Moore finished her studies at Radcliffe College in 1960. Her senior thesis was published under the title Astrology Today: A Socio-Psychological Survey.

===Drug proponent===
With her anesthesiologist husband Howard Alltounian, she became a proponent of the drug ketamine and published Journeys Into The Bright World in 1978. The book promoted the existential richness of the ketamine-induced dissociative experience, and the possibilities for using this drug in conjunction with Jungian psychotherapy.

===Disappearance and death===
In the winter of 1979, at age 50, Moore disappeared. Her remains were found two years later in the woods near her Washington home. It has been hypothesized that on a winter night in the forest, Moore had injected all the ketamine available to her, became unconscious, and died of hypothermia. Her lower jaw was identified via dental records. Writer Ann Rule stated that Moore's skull had been found with a hole in it; one of her friends suspected it was a bullet hole, but investigators believed it may have happened due to the skull's exposure to the elements over two years. This information was not immediately published by investigators at the time of the discovery. The cause of her death remains unresolved.

Joseph and Marina DiSomma re-examined the details of Moore's case in a 2021 book and alleged that she was murdered by Alltounian.

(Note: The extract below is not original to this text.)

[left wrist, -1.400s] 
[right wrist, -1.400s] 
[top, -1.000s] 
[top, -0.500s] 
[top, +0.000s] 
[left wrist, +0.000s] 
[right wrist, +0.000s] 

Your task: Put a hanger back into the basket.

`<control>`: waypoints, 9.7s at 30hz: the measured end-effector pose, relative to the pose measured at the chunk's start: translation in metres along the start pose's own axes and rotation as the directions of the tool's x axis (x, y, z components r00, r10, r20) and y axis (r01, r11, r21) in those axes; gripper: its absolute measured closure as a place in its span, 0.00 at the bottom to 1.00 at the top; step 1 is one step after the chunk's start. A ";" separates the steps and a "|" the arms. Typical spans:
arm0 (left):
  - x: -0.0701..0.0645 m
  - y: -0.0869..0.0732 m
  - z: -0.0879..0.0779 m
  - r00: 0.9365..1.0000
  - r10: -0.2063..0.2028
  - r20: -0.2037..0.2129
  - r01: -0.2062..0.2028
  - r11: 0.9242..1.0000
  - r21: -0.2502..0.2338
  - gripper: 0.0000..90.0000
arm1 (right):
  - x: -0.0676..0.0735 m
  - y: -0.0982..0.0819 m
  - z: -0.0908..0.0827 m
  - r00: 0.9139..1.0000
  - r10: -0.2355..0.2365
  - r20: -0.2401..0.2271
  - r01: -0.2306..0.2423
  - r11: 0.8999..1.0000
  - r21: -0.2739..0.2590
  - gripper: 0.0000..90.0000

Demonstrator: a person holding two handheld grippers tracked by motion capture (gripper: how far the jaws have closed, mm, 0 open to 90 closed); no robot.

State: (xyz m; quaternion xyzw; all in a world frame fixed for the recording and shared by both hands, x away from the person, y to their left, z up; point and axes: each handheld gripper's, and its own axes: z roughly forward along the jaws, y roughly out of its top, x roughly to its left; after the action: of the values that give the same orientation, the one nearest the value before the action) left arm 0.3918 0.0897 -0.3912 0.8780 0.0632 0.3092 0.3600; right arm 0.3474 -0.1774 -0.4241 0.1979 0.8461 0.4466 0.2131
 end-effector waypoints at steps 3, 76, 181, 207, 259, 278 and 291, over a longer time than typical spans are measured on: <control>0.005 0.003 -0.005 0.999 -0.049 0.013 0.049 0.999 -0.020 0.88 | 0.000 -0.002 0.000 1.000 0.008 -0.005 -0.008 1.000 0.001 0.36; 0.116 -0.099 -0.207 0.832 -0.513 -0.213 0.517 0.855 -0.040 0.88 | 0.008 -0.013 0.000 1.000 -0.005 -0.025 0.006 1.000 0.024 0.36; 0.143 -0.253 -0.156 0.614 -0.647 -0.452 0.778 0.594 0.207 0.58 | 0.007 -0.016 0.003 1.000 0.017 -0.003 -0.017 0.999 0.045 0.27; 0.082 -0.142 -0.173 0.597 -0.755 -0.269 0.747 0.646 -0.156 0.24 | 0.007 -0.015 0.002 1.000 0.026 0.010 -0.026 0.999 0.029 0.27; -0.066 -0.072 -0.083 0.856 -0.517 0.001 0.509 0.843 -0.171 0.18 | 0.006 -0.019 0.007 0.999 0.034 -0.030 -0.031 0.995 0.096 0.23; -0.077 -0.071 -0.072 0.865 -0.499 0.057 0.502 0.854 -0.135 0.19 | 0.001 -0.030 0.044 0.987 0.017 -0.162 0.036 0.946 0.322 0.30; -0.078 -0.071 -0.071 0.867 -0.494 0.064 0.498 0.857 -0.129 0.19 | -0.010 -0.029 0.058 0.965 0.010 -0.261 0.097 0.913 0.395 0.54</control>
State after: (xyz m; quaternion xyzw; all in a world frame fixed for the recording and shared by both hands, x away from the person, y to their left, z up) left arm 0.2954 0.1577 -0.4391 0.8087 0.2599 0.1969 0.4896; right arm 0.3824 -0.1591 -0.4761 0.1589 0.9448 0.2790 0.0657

At the time, he had told police that they had an “idyllic” relationship and she was suicidal, but her friends dispute these claims. Alltounian was unemployed and financially dependent on Moore, who paid his alimony. Moore's friend Maria claimed that a few months before her death, she had told her that she wanted to stop doing ketamine and felt she "had to get away" from Alltounian. Moore's neighbor observed that they had not spent Christmas together, and several friends reported they had a bad fight the night before she disappeared. Several days after her disappearance, Alltounian produced a typed note that he claimed he saw Moore write, requesting that all the money in her trusts be transferred to him.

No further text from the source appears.